The Fundamental Question
The standoff over whether DHS funding should be separated from the larger package is a collision between two competing models of congressional governance.
One model: powerful legislative leadership centralizes control over appropriations by bundling bills into massive packages that individual members cannot easily oppose. The other: lawmakers operate through a more transparent, decentralized process where individual agencies and departments are funded through separate consideration and debate.
For nearly three decades, the trend has moved decisively toward bundling, centralization, and leadership control. Lawmakers abandoned the orderly system the 1974 Congressional Budget Act established in favor of giant packages, temporary measures, and crisis budgeting that shift power upward and concentrate discretion in leadership hands.
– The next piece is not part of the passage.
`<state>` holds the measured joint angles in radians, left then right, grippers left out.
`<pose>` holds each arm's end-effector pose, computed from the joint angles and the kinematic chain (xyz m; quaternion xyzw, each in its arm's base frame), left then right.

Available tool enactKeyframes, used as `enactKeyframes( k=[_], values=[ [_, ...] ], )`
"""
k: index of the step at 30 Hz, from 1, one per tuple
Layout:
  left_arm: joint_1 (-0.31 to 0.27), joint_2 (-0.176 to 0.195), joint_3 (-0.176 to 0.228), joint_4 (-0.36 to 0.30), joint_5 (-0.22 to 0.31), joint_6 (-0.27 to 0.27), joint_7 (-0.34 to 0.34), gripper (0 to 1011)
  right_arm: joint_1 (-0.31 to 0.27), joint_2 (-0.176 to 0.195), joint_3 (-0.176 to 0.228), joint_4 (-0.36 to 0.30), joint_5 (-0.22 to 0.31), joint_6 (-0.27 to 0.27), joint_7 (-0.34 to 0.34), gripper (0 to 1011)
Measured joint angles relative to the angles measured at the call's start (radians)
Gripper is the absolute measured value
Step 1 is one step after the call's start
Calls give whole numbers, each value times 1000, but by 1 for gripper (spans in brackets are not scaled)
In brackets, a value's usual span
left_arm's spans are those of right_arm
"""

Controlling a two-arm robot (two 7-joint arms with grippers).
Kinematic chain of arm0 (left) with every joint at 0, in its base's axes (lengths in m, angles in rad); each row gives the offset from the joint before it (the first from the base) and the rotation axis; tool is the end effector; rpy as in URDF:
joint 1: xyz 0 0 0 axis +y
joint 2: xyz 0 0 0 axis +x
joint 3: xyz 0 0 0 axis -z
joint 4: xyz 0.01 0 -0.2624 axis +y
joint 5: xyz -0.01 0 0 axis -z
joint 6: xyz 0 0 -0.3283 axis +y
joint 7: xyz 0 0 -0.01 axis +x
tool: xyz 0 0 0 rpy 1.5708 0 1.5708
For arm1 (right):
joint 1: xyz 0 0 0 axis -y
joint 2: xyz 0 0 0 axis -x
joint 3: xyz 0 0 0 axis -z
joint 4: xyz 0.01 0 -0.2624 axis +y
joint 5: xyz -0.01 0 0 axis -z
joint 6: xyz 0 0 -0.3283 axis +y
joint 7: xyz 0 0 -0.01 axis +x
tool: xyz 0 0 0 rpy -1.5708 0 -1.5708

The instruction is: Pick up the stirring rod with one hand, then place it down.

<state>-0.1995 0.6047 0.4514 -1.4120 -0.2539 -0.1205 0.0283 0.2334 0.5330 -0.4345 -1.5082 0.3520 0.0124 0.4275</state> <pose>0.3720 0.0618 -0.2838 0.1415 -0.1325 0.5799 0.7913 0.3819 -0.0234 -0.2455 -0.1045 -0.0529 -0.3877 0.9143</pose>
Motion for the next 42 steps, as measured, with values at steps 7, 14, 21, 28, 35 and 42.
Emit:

The consequences have been substantial: the rise of contentious policy provisions that would never pass on their own merits, less time to carefully think through appropriation decisions, the elimination of opportunity for meaningful rank-and-file input into decisions, the creation of persistent shutdown threats.
The current crisis presents a moment where that bundling strategy faces a genuine test. Senate Democrats are demanding that DHS be separated from the larger package, driven by the deaths of two Americans at the hands of federal agents and by the Trump administration’s inflammatory response to those deaths. Whether they succeed depends on procedural complexity, on the resolve of both sides, and on whether the political pressure created by the Minneapolis shootings proves sufficient to overcome the strategic advantages of bundling.
The outcome will affect how lawmakers handle appropriations fights in the future. If bundling can be overcome, it may signal that the process is more flexible than it has appeared in recent years. If bundling holds firm, it validates the model of centralized, leadership-driven legislation that has characterized the past thirty years.
Either way, the debate illuminates a question about how Congress functions and who holds power over federal appropriations—a question about how much power the Constitution gives lawmakers and profound consequences for how responsive government is to its citizens and to the concerns of individual members. The answer arrives at midnight on January 30.